BONE BAND

Every year during Jazz Fest a guy in The Garden District puts up a display on his porch, in solidarity with the event.

New Orleans is not a big city — these days it contains only about 350,000 souls, most of whom seem to believe that they’re part of one big neighborhood, at least during times of festival, and there are festivals in New Orleans most weeks of the year.

RECORD STORE

Jim Russell’s, on Magazine Street in New Orleans. There are a zillion LPs in this shop, but so disorganized that searching for anything becomes a bewildering chore.

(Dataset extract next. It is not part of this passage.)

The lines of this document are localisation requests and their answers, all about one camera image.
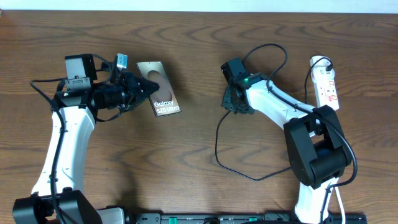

I picked up a couple of musical soundtracks, which I’ve yet to test on a turntable, but felt that there must be even finer treasures lurking on the shelves — it was just too much work to find out.

Still, it was wonderful to be surrounded by so much vinyl, and the chaos had its own kind of charm.

A TIMOTHY O’SULLIVAN WESTERN PHOTOGRAPH FOR TODAY

Oreana, Nevada in 1867.

O’Sullivan worked for Matthew Brady and Alexander Gardner during the Civil War and took many classic images of that conflict. After the war he traveled with various government-sponsored expeditions into the far West, recording the American frontier just as the Transcontinental Railroad was poised to open it up for expanded settlement and exploitation.